Grating stabilized diode lasers either have an lithographical incorporated grating (DFB, DBR) or an external grating (ECDL). As a result, the coherence length will raise into the range of several meters, whereas the linewidth will drop well below picometers (pm). Biophotonic applications, which make use of this characteristics are Raman spectroscopy (requires linewidth below cm-1) and spectroscopic gas sensing.

====Solid-state lasers====
Solid-state lasers are lasers based on solid-state gain media, such as crystals or glasses doped with rare earth or transition metal ions, or semiconductor lasers. (Although semiconductor lasers are also solid-state devices, they are often not included in the term solid-state lasers.) Ion-doped solid-state lasers (also sometimes called doped insulator lasers) can be made in the form of bulk lasers, fiber lasers, or other types of waveguide lasers. Solid-state lasers may generate output powers between a few milliwatts and (in high-power versions) many kilowatts.

====Ultrachrome lasers====

Many advanced applications in biophotonics require individually selectable light at multiple wavelengths.

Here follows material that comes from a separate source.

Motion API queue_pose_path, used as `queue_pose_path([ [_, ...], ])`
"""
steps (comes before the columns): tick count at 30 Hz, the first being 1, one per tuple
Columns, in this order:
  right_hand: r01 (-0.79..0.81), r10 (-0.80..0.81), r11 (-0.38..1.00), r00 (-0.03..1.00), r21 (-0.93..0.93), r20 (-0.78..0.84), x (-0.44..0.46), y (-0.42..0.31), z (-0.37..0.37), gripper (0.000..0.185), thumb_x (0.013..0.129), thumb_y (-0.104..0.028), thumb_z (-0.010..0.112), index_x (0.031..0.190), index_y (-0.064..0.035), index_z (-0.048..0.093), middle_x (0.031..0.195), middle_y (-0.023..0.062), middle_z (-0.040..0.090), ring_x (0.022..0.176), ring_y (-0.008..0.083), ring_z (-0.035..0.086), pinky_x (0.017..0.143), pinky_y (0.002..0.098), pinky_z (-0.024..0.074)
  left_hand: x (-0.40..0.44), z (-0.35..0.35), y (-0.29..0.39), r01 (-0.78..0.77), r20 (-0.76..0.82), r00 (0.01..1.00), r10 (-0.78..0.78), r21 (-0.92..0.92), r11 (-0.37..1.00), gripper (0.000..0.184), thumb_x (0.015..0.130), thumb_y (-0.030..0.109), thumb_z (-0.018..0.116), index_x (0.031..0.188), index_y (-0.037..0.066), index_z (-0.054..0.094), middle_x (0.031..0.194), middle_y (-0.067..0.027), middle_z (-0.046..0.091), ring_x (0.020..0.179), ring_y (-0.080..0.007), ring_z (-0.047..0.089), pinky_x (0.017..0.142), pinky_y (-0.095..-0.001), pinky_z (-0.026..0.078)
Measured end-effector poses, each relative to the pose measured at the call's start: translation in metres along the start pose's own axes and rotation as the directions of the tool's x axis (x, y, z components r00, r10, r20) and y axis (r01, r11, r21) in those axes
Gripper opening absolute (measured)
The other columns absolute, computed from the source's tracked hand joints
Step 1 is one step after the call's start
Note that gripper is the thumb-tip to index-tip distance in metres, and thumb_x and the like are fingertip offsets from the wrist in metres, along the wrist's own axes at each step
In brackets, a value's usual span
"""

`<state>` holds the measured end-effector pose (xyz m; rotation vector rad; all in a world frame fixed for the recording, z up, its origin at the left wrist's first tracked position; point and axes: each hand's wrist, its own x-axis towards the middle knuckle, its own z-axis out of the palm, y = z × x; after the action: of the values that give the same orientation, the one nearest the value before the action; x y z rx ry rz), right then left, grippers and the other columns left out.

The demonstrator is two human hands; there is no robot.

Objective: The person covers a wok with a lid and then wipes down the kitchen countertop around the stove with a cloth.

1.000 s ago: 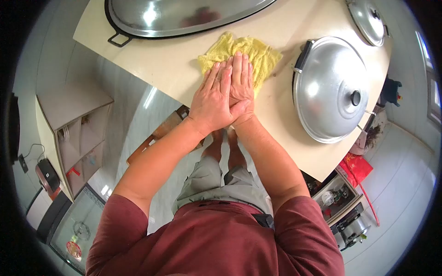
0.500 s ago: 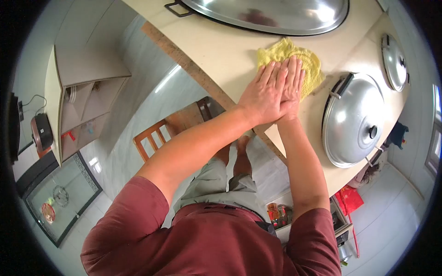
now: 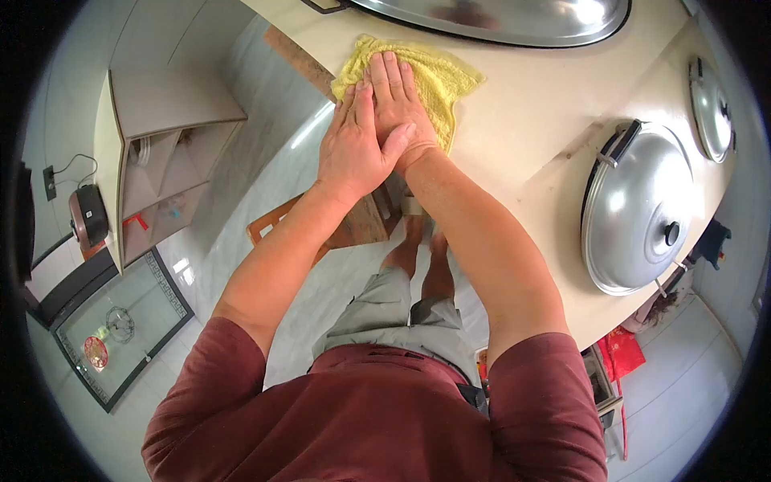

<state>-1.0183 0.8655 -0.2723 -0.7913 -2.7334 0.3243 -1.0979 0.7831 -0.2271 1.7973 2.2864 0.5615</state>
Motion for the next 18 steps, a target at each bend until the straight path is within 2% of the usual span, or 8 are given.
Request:
queue_pose_path([
  [3, 0.038, -0.028, 0.98, 0.998, 0.197, -0.056, -0.014, 0.01, -0.001, 0.06, 0.102, -0.025, 0.055, 0.153, 0.0064, 0.05, 0.169, 0.0322, 0.032, 0.162, 0.0484, 0.023, 0.135, 0.0583, 0.0201, -0.009, 0.002, 0.017, 0.032, -0.016, 0.999, -0.032, -0.014, 0.999, 0.094, 0.101, 0.056, 0.064, 0.157, -0.014, 0.034, 0.158, -0.0369, 0.048, 0.147, -0.0549, 0.048, 0.125, -0.0538, 0.04],
  [7, 0.072, -0.064, 0.989, 0.996, 0.128, -0.063, -0.038, 0.009, -0.008, 0.061, 0.1, -0.026, 0.059, 0.152, 0.0057, 0.053, 0.169, 0.0329, 0.033, 0.161, 0.0507, 0.026, 0.134, 0.0593, 0.0216, -0.029, -0.003, 0.029, -0.02, 0.028, 0.999, 0.021, -0.048, 0.999, 0.094, 0.101, 0.054, 0.065, 0.157, -0.014, 0.032, 0.159, -0.0378, 0.046, 0.146, -0.0559, 0.048, 0.124, -0.0563, 0.04],
  [11, 0.076, -0.076, 0.987, 0.997, 0.145, -0.004, -0.011, 0.0, -0.005, 0.063, 0.1, -0.026, 0.059, 0.153, 0.0061, 0.052, 0.169, 0.0346, 0.032, 0.162, 0.0514, 0.023, 0.134, 0.0602, 0.0188, -0.012, -0.007, -0.004, -0.013, 0.006, 1.0, 0.013, -0.077, 0.997, 0.091, 0.1, 0.054, 0.066, 0.153, -0.014, 0.039, 0.153, -0.038, 0.053, 0.14, -0.0538, 0.054, 0.123, -0.0575, 0.041],
  [12, 0.091, -0.092, 0.99, 0.996, 0.112, 0.006, 0.004, -0.002, 0.002, 0.063, 0.1, -0.026, 0.059, 0.153, 0.0067, 0.051, 0.169, 0.0346, 0.032, 0.162, 0.0511, 0.022, 0.134, 0.0601, 0.0182, -0.002, -0.011, -0.009, 0.015, -0.043, 0.999, -0.015, 0.001, 1.0, 0.089, 0.101, 0.057, 0.064, 0.15, -0.014, 0.044, 0.148, -0.0367, 0.058, 0.138, -0.0511, 0.058, 0.122, -0.0566, 0.041],
  [15, 0.081, -0.081, 0.997, 0.997, -0.001, -0.001, 0.046, -0.011, 0.019, 0.064, 0.099, -0.027, 0.059, 0.153, 0.0062, 0.051, 0.169, 0.0322, 0.034, 0.163, 0.0488, 0.022, 0.135, 0.0588, 0.019, 0.022, -0.012, -0.042, 0.009, -0.094, 0.996, 0.002, 0.113, 0.994, 0.088, 0.101, 0.058, 0.063, 0.149, -0.014, 0.047, 0.143, -0.0368, 0.062, 0.136, -0.0512, 0.059, 0.119, -0.0559, 0.044],
  [16, 0.069, -0.069, 0.997, 0.998, -0.037, -0.007, 0.052, -0.013, 0.021, 0.064, 0.099, -0.027, 0.059, 0.153, 0.0057, 0.051, 0.169, 0.031, 0.035, 0.163, 0.0478, 0.022, 0.135, 0.0582, 0.0197, 0.027, -0.013, -0.048, 0.016, -0.09, 0.996, -0.006, 0.11, 0.994, 0.088, 0.102, 0.058, 0.063, 0.149, -0.014, 0.047, 0.143, -0.0367, 0.062, 0.136, -0.0516, 0.059, 0.118, -0.0557, 0.045],
  [18, 0.044, -0.044, 0.999, 0.999, 0.007, -0.011, 0.051, -0.018, 0.021, 0.062, 0.099, -0.026, 0.058, 0.152, 0.0054, 0.052, 0.168, 0.0317, 0.035, 0.163, 0.0481, 0.023, 0.135, 0.0572, 0.0202, 0.029, -0.015, -0.048, 0.031, -0.071, 0.997, -0.023, 0.104, 0.994, 0.088, 0.102, 0.058, 0.062, 0.149, -0.014, 0.048, 0.143, -0.0365, 0.063, 0.136, -0.0525, 0.059, 0.116, -0.0553, 0.047],
])
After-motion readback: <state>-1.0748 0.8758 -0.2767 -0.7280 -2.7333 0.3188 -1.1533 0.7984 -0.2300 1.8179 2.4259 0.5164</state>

As a consequence a series of new laser technologies has been introduced, which currently looks for precise wording.

The most commonly used terminology are supercontinuum lasers, which emit visible light over a wide spectrum simultaneously. This light is then filtered e.g. via acousto-optic modulators (AOM, AOTF) into 1 or up to 8 different wavelengths. Typical suppliers for this technology was NKT Photonics or Fianium. Recently NKT Photonics bought Fianium, remaining the major supplier of the supercontinuum technology on the market.

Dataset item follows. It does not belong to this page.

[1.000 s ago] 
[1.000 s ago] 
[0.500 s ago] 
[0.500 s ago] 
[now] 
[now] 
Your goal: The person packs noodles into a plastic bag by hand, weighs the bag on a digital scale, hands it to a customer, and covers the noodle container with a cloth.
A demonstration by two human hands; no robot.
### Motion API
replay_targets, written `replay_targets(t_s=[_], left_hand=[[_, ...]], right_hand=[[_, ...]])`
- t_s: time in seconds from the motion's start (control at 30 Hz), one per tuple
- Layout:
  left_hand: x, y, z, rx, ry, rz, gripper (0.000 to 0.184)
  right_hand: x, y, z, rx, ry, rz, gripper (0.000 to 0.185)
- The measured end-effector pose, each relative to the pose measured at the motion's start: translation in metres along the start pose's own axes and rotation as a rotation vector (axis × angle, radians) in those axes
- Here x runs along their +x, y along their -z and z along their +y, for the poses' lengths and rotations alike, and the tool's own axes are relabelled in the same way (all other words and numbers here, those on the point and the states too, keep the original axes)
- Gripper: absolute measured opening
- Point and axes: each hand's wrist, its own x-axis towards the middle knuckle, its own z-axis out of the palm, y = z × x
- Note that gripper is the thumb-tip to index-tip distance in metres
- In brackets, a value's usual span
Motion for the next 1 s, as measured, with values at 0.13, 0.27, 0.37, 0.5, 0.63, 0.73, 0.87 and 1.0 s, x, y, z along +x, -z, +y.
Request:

In another approach (Toptica/iChrome) the supercontinuum is generated in the infrared and then converted at a single selectable wavelength into the visible regime. This approach does not require AOTF's and has a background-free spectral purity.

Since both concepts have major importance for biophotonics the umbrella term "ultrachrome lasers" is often used.

====Swept sources====
Swept sources are designed to continuously change ('sweep') emitted light frequency in time. They typically continuously circle through a pre-defined range of frequencies (e.g., 800 ± 50 nm). Swept sources in the terahertz regime have been demonstrated. A typical application of swept sources in biophotonics is optical coherence tomography (OCT) imaging.

====THz sources====
Vibrational spectroscopy in the terahertz (THz) frequency range, 0.1–10 THz, is a fast emerging technique for fingerprinting biological molecules and species. For more than 20 years, theoretical studies predicted multiple resonances in absorption (or transmission) spectra of biological molecules in this range. THz radiation interacts with the low-frequency internal molecular vibrations by exciting these vibrations.

===Single photon sources===
Single photon sources are novel types of light sources—distinct from coherent light sources (lasers) and thermal light sources (such as incandescent light bulbs and mercury-vapor lamps)—that emit light as single particles or photons.